On Monday, Behanan provided his answer. He's transferring to Colorado State.
Colorado State announced Monday that Behahan has enrolled at the university and is expected to be eligible to play for the Rams at the end of fall semester next season. Behanan has been training with former pro basketball player John Lucas at his Houston rehabilitation center for athletes.
“I am extremely excited to have Chane enrolled at Colorado State,” Rams coach Larry Eustachy said in a school release. “It is a great fit for both of us. He is a tremendous kid, and I really enjoyed getting to know him during his brief visit to Fort Collins.
“Chane is one of most talented players in the country, and he will be a key addition to our program next season. He has excelled at the highest level of collegiate athletics and there is no doubt that he will be one of the highest profile players to ever compete on the hardwood for the Rams.”
A three-year starter at Louisville, Behanan averaged 7.6 points and 6.3 rebounds a game before being dismissed this season and played a key role in Louisville's 2012-13 national title run. He delivered 15 points and 12 rebounds in the national championship game against Michigan.

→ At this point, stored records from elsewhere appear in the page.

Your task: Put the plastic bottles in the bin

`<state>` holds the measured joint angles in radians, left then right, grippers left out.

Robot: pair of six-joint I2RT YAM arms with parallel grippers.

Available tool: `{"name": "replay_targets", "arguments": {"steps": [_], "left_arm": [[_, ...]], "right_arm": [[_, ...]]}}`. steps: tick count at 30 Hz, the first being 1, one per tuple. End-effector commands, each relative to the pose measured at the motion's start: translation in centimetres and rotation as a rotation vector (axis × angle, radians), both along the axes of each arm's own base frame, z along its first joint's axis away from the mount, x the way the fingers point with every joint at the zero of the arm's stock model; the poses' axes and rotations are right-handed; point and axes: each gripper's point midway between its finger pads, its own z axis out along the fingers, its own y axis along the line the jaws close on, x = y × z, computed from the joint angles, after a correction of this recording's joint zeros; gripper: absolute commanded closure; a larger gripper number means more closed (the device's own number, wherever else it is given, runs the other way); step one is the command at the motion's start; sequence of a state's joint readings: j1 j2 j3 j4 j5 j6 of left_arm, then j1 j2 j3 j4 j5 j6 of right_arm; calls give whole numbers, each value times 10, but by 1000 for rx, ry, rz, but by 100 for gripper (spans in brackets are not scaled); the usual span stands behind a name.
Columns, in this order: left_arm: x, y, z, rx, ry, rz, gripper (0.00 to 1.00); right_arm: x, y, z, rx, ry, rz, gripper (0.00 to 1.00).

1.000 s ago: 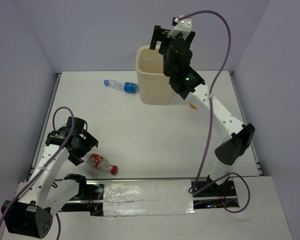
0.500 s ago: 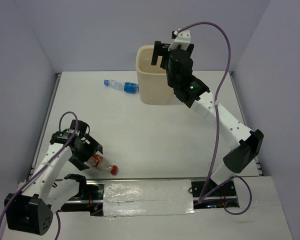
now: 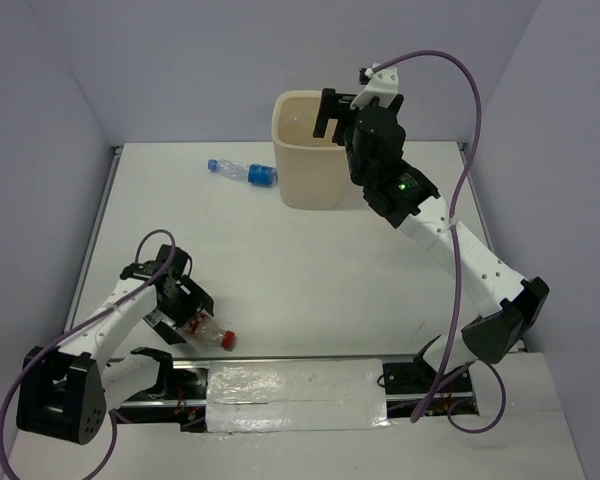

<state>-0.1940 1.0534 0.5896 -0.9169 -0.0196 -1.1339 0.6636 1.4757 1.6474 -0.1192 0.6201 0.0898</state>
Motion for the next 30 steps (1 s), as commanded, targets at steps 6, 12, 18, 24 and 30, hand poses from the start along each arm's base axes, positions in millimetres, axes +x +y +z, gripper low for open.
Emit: {"name": "replay_targets", "arguments": {"steps": [6,12,18,24,30], "left_arm": [[23,-8,0,-8,-58,-11,9],[46,-1,22,48,-134,-55,34],[100,-3,76,87,-284,-138,51],[190,-24,193,78,-618,-276,60],[268,-70,358,-12,-1074,-421,60]], "right_arm": [[-18,-7,10,45,-24,13,0],[-30,-22,19,53,-40,-8,0],[-54,-43,28,84,-66,-18,0],[-81,-70,30,112,-77,-53,0],[-113,-101,20,159,-62,-94,0]]}}
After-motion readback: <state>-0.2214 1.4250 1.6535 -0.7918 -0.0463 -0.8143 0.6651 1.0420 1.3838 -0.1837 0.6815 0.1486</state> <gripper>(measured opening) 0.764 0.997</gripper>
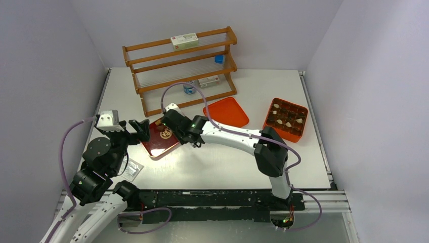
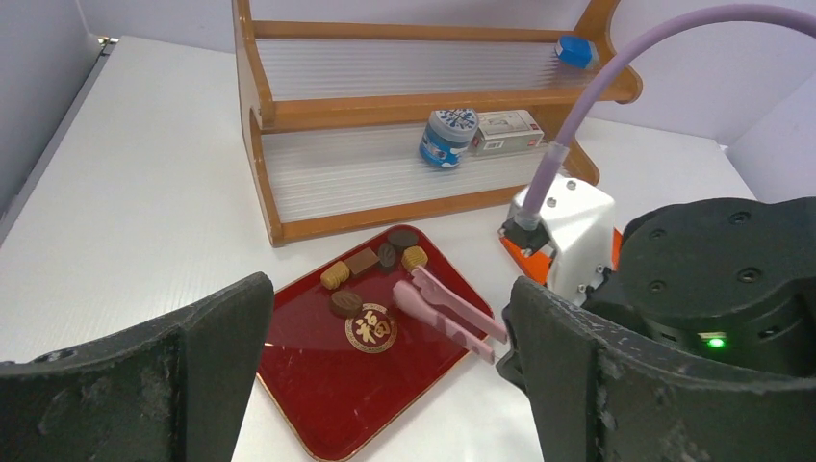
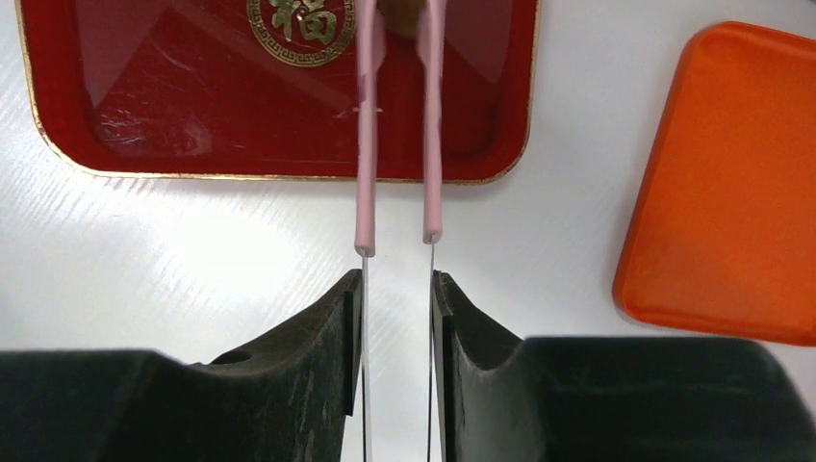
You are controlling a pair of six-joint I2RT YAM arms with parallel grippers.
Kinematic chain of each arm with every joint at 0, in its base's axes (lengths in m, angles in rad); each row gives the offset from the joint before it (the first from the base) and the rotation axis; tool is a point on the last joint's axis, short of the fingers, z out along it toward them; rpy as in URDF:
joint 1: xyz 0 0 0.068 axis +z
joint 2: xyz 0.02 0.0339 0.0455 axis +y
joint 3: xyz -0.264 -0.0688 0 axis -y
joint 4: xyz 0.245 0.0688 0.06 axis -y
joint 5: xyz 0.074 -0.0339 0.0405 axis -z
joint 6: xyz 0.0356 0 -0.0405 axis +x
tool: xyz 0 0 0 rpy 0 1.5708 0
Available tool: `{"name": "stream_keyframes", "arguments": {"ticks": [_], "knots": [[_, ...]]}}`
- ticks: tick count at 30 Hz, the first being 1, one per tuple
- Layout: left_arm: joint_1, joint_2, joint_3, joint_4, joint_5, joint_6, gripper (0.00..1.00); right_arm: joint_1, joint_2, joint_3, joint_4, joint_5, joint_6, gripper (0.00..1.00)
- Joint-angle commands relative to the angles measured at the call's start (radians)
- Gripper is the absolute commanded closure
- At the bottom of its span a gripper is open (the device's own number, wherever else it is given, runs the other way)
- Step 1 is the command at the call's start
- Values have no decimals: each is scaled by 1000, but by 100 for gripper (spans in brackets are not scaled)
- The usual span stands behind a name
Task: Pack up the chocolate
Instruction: Pick up the fake chocolate from the plate.
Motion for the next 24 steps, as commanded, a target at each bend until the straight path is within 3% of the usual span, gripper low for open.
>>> {"name": "stream_keyframes", "arguments": {"ticks": [1, 7, 11, 24], "knots": [[4, -3, 1, 31, -13, 8, 2, -2, -81, -16, -24, 23, 42, 67], [5, 20, 6, 30, 8, 14, 2, -21, -151, -35, -89, 59, 105, 67], [5, 22, 10, 25, 9, 14, 2, -27, -175, -69, -44, 29, 74, 67], [5, -62, 2, 19, -54, 0, 2, -11, 19, 127, -111, -9, 125, 63]]}}
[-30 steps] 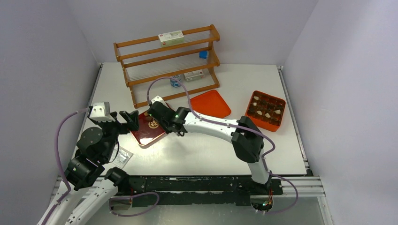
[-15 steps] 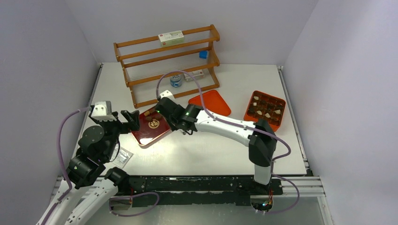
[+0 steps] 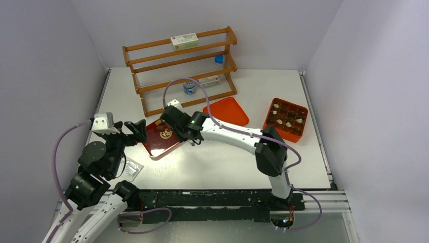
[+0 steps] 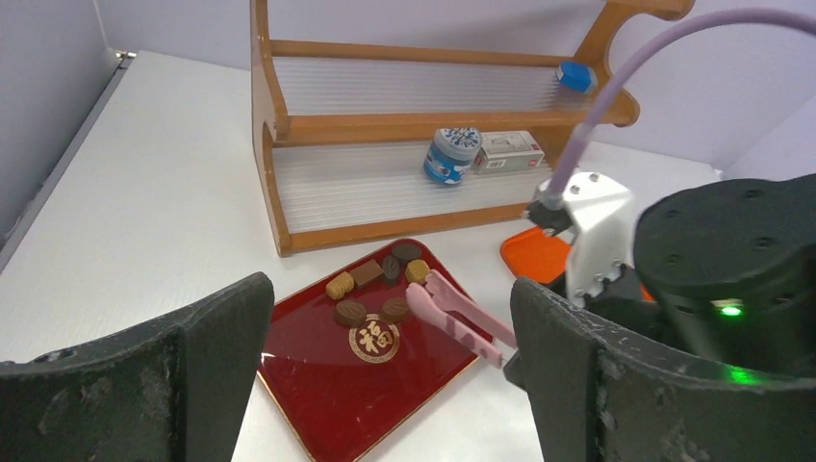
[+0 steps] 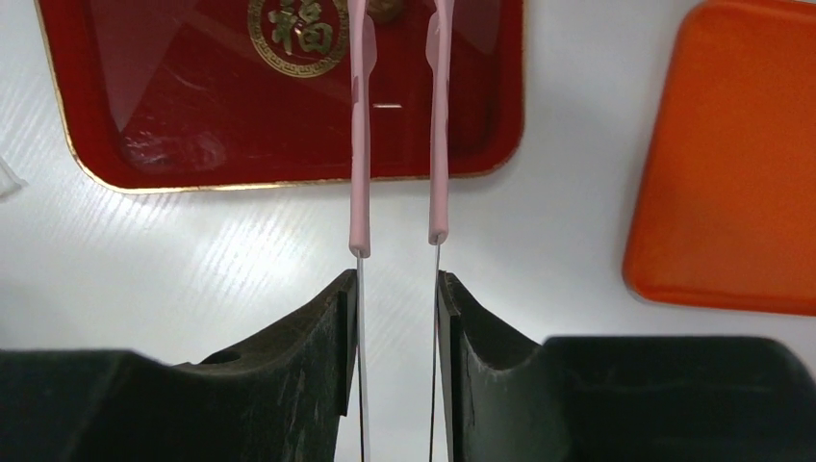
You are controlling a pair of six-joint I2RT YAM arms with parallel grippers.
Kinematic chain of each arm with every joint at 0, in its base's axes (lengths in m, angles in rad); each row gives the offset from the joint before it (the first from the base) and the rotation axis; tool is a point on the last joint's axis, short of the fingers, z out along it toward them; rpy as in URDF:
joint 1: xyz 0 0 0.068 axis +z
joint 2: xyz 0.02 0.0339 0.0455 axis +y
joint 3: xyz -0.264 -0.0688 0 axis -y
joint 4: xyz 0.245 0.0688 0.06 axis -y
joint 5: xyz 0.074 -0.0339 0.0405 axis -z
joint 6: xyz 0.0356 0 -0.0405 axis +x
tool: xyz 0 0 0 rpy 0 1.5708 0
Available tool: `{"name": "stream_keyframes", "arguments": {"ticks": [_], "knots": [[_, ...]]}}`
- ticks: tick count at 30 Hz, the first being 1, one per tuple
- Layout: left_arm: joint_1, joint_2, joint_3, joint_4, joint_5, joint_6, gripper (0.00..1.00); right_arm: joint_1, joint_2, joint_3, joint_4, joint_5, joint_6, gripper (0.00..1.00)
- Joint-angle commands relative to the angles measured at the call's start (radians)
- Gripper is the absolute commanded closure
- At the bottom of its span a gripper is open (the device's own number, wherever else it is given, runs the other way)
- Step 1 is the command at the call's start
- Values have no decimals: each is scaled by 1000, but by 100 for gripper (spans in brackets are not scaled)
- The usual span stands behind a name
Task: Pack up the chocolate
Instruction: Pick up the fake chocolate from the plate.
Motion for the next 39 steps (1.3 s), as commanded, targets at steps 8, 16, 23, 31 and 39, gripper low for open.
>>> {"name": "stream_keyframes", "arguments": {"ticks": [8, 16, 23, 31, 39], "knots": [[4, -21, 1, 28, -23, 7, 2, 7, 93, 104, 1, -19, 9, 61], [4, -17, 1, 28, -22, 8, 2, 8, 135, 133, 15, -20, -46, 58], [5, -18, 1, 28, -29, 8, 2, 15, 177, 183, 3, -19, -65, 57], [4, -30, 1, 28, -35, 9, 2, 31, 209, 205, -42, 29, -76, 65], [4, -34, 1, 28, -37, 8, 2, 45, 169, 181, -52, 51, -58, 67]]}}
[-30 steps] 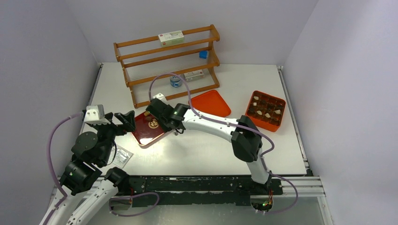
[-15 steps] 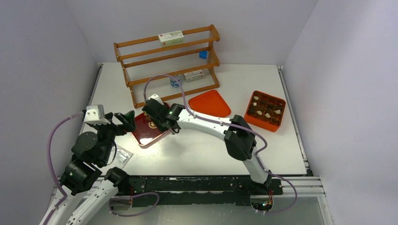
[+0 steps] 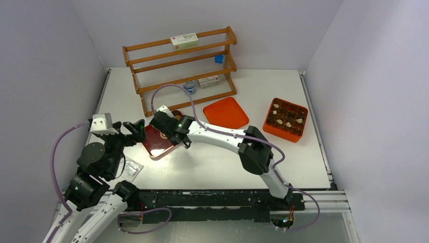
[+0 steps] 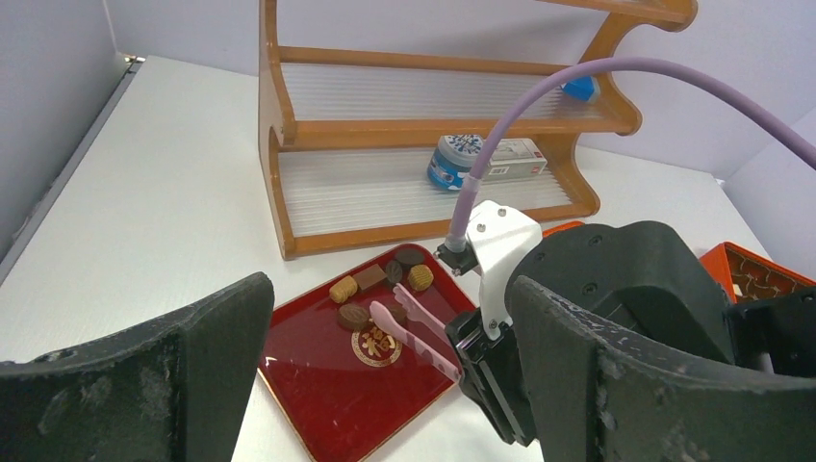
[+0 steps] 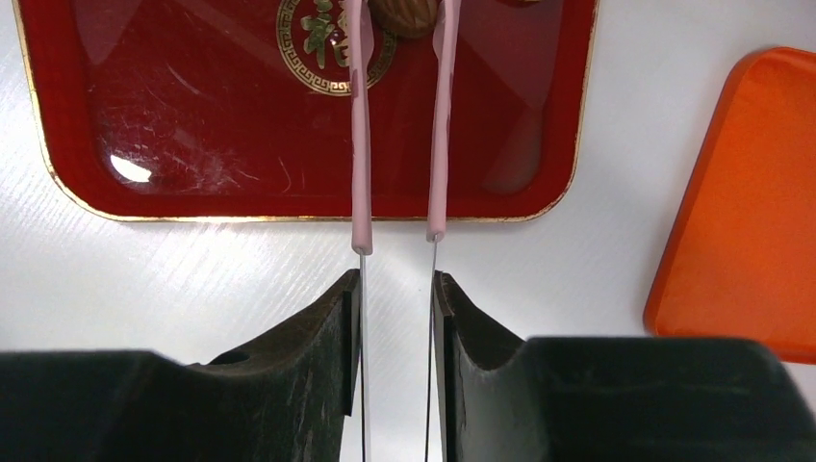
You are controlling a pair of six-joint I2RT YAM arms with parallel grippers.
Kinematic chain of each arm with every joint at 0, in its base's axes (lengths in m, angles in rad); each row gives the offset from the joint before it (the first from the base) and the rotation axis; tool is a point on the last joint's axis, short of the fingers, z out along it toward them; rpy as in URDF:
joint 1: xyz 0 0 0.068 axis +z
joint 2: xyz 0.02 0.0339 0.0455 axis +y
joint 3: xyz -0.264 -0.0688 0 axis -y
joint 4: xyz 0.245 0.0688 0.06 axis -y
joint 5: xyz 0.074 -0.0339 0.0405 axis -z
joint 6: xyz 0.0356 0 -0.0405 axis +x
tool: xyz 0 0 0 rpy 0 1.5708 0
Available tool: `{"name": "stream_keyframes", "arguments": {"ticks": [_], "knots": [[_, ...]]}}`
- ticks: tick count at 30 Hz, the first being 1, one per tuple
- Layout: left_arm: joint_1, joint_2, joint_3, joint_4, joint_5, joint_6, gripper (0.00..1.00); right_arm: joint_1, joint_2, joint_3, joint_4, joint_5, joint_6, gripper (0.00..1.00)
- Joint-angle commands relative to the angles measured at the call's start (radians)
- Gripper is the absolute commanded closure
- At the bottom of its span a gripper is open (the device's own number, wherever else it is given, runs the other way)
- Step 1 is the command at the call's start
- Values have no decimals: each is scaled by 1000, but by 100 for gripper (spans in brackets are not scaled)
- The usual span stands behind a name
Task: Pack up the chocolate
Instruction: Pick up the fake chocolate from the plate.
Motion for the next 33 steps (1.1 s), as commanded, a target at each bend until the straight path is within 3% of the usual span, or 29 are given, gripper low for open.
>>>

Assuming Behanan can avoid the off-the-court trouble that plagued him at Louisville, Colorado State would appear to be a good fit for him. Not only do the Rams emphasize rebounding – Behanan's greatest strength – they've also enjoyed success under Eustachy with transfers Colton Iverson (Minnesota), J.J. Avila (Navy) and Daniel Bejarano (Arizona).
Rick Pitino expressed support for the possibility of Behanan transferring to Colorado State during a press conference earlier this month.
“It would be an excellent situation for him — excellent,” Pitino said. “They need players ... (Eustachy) is a coach who's been through some difficult times himself and will have great compassion for Chane. He's a terrific, terrific basketball coach, and I want to see that young man make it as much as anyone I've coached.”